After Swapping Cameras, Astronomers Spot Stars Being Ripped Apart All Around Us
The universe is far more violent than we realize.
The average supermassive black hole messily devours a star once every 50,000 years, new research suggests.
At the heart of every galaxy lurks a supermassive black hole: an object millions of times the mass of our Sun, compressed into a space so dense that not even light can escape its gravity. Occasionally, an unlucky star passes too close, and the supermassive black hole’s gravity rips the star to pieces and consumes its debris. Astronomers call these moments of cosmic violence “tidal disruption events,” and so far, they’ve witnessed just 12.
But Massachusetts Institute of Technology astrophysicist Megan Masterson and her colleagues were able to identify 18 more tidal disruption events by looking in infrared, using data from NASA’s Near-Earth Object Wide-field Infrared Survey Explorer (NEOWISE).
They published their work in The Astrophysical Journal.
The Unlucky Stars
Masterson and her colleagues searched archived data from NEOWISE for telltale flashes of infrared light that might reveal the death of a star ripped apart by a black hole hidden behind a curtain of dust. In the end, they found 18 bursts of light that matched the location of known galaxies and the type of sudden brightening and slow fading physicists expect to see when a black hole rips a star apart.

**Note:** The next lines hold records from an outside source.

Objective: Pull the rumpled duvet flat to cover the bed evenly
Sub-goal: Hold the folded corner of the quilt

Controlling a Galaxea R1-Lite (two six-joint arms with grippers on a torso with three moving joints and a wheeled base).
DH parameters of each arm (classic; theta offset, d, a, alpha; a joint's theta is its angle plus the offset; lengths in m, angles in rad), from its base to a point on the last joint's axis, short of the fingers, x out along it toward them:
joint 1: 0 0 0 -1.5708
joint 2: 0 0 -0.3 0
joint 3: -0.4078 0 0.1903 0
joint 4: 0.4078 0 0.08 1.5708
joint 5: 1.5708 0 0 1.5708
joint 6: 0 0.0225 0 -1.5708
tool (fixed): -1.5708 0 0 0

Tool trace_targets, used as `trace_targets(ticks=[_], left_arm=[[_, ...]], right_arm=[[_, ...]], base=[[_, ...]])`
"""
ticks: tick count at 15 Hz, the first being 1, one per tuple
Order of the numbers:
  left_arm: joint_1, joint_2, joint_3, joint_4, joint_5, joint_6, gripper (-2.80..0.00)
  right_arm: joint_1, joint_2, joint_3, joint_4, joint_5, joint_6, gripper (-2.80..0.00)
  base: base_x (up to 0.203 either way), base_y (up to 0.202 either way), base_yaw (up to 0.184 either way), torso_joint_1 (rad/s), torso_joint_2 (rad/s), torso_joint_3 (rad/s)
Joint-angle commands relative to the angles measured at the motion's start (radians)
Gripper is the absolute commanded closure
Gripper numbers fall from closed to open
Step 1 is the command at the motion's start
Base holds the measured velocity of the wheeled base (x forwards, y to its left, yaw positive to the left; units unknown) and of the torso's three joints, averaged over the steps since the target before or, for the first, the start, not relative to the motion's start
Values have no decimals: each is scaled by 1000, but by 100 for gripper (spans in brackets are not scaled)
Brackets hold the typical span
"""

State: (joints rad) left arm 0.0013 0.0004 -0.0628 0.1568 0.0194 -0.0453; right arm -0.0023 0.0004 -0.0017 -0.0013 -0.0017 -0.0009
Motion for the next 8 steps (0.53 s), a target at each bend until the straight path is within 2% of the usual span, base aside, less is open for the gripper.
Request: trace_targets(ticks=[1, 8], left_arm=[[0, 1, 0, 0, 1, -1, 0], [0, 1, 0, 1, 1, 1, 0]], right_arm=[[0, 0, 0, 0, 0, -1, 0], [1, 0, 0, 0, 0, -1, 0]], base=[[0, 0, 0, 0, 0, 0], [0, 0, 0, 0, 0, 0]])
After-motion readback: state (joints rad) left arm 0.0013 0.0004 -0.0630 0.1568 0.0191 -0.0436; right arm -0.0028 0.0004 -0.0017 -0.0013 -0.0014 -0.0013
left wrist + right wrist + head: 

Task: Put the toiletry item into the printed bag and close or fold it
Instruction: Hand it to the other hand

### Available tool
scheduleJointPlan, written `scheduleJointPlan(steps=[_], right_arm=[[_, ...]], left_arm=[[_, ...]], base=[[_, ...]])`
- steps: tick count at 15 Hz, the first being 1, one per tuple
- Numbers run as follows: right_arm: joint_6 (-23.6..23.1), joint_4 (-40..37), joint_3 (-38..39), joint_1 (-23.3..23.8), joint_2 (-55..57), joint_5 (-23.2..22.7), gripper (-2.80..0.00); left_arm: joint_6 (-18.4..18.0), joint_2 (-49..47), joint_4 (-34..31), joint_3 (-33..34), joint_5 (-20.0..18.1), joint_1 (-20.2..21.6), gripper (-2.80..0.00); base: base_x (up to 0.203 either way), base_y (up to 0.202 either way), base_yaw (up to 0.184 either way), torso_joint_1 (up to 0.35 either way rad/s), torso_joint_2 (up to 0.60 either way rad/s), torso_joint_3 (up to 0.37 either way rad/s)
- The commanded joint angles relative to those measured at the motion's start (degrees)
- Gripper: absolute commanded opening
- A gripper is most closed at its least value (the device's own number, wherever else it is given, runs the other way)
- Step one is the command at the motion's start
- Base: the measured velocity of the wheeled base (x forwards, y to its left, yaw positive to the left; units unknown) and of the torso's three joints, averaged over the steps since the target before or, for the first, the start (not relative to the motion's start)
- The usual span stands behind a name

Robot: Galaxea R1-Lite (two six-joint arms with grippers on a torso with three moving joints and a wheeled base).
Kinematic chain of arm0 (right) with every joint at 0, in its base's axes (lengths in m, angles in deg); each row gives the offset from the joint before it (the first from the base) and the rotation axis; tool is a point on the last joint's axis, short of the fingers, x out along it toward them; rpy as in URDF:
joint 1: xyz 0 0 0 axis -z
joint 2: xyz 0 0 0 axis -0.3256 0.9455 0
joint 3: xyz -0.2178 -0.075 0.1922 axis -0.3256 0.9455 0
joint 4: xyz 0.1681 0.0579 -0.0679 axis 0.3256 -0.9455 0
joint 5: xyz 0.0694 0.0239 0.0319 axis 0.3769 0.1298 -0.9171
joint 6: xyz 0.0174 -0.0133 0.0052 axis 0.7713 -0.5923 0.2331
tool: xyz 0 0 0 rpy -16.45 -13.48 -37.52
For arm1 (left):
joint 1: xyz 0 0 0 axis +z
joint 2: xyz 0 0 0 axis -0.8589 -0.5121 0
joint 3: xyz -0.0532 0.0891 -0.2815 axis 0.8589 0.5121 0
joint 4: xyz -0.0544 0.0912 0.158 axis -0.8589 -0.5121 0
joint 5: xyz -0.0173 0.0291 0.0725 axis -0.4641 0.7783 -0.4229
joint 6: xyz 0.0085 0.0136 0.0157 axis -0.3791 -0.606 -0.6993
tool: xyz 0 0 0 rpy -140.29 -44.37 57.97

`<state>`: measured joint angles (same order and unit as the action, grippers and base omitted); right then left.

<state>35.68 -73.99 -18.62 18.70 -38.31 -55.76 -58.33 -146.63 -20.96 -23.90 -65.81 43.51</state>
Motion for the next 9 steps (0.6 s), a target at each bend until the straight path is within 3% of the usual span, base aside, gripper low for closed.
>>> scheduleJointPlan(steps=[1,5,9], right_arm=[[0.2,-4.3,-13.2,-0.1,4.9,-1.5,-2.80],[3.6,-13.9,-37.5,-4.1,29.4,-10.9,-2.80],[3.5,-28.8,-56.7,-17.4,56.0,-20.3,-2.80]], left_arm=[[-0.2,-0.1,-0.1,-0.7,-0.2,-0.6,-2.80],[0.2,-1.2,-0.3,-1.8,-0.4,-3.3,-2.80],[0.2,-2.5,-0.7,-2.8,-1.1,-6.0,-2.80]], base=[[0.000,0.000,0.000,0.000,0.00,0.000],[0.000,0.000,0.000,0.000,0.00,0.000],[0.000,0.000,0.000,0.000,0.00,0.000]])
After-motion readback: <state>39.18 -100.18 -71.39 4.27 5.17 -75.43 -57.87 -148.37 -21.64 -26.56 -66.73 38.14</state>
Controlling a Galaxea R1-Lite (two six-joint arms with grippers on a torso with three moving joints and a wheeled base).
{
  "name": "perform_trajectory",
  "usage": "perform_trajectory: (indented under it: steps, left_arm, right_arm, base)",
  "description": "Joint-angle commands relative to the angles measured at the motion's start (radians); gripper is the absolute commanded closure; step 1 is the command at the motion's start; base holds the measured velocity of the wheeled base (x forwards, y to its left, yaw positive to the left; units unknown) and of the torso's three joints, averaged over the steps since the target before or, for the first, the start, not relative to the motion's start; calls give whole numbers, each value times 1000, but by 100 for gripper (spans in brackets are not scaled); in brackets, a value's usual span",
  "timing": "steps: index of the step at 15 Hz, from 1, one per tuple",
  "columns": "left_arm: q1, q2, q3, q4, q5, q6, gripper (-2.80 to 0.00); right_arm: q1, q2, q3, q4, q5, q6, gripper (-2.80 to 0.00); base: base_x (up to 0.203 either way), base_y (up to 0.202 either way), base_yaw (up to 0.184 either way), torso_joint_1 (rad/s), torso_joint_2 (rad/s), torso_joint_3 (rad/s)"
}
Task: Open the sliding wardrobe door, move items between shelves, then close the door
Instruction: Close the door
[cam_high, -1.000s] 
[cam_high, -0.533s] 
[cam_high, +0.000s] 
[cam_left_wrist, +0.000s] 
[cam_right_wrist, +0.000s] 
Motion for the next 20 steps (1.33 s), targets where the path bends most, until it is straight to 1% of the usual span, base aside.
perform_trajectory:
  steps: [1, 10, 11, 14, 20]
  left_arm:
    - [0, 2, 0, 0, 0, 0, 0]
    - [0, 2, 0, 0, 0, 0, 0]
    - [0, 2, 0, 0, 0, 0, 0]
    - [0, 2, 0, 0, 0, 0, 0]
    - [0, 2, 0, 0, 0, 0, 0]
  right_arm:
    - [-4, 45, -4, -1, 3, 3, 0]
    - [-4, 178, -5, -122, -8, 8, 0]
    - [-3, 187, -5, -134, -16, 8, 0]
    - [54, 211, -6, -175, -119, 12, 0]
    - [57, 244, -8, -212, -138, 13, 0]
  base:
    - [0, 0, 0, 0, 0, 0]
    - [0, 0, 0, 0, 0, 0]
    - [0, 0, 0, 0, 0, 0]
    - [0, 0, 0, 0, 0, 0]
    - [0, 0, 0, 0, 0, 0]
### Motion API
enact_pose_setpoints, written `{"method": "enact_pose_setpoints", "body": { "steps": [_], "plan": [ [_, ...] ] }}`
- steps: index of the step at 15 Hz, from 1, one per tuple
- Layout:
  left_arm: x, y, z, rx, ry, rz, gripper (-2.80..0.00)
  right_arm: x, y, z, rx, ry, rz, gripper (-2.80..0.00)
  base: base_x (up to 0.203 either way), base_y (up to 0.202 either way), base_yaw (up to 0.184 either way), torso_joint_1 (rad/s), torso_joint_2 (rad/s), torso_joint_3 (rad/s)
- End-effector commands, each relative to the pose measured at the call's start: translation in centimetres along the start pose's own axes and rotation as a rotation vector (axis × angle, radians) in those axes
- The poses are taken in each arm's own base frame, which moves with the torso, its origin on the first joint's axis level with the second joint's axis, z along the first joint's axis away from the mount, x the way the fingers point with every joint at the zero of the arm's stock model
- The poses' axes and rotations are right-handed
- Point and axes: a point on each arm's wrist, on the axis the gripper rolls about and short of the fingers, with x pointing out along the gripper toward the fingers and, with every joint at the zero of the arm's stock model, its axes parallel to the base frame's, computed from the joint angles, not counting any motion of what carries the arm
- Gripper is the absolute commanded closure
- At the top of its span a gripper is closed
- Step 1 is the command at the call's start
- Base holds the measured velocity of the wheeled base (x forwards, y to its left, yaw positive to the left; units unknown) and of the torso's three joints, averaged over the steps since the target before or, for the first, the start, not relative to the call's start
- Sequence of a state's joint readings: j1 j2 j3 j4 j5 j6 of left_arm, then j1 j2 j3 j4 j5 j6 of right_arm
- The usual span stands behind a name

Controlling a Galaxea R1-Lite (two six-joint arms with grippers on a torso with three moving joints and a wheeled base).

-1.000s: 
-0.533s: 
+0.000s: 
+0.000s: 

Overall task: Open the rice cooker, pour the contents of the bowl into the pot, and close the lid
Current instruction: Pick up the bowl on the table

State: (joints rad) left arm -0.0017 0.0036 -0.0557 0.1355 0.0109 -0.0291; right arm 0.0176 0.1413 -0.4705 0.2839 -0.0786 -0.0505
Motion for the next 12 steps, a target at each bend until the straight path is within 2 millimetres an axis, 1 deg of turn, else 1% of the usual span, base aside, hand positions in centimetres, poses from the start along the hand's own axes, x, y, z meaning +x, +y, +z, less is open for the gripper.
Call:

When a black hole gobbles up a star, it gives off a bright burst of light; that’s because the ripped, stretched-out innards of the star release energy as they fall into the black hole. Astronomers are used to looking for those bright flashes in visible light and x-rays. All 12 of the events they have been able to witness have happened in a rare type of galaxy called a post-starburst galaxy: one that’s just settled down after a boisterous round of forming new stars. So far, astronomers haven’t been able to explain why black holes should eat stars only in these galaxies, but Masterson and her colleagues say the answer could be dust — or a lack of it.
The galaxies in which astronomers have previously seen black holes ripping apart unlucky stars have one important thing in common: thanks to their recent histories, they don’t contain much dust because young, hot stars have blasted most of it away with radiation. That lack of dust makes it easy to see the flash of visible light and x-rays that marks the violent death of a star as it falls into a supermassive black hole. In other, dustier galaxies, however, the dust that shrouds the galaxy’s center (and the supermassive black hole that lurks there) absorbs optical light and x-rays, hiding the black hole’s depredations from prying eyes.
That’s why Masterson and her colleagues chose to look at infrared light, whose long wavelengths aren’t absorbed by dust. When a dust-shrouded supermassive black hole rips apart a star, the dust absorbs the visible light and x-rays. And they found black holes feasting on stars in galaxies all around us, hidden behind shrouds of dust.
The findings explain why, so far, tidal disruption events only seemed to happen in rare post-starburst galaxies. When Masterson and her colleagues used their data and the previous observations of these destructive events to predict how often tidal disruption events should happen in the nearby universe, they found that the supermassive black hole at the heart of any given galaxy should messily devour a star about once every 50,000 years.